### Work to complete
Search the records below for "surface" and copy every line it turns up in.

Records from a dataset
• • • •

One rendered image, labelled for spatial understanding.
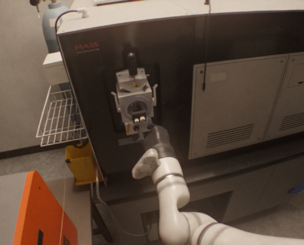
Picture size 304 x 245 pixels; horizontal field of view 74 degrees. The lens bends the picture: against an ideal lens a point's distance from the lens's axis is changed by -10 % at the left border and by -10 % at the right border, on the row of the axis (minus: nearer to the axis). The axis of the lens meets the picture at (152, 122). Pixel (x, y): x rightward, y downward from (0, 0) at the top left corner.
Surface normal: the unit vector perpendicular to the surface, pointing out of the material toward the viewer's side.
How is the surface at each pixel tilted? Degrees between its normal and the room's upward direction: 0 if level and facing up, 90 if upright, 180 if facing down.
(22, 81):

• • • •

### Expected answer
Surface normal: the unit vector perpendicular to the surface, pointing out of the material toward the viewer's side.
How is the surface at each pixel tilted? Degrees between its normal and the room's upward direction: 0 if level and facing up, 90 if upright, 180 if facing down.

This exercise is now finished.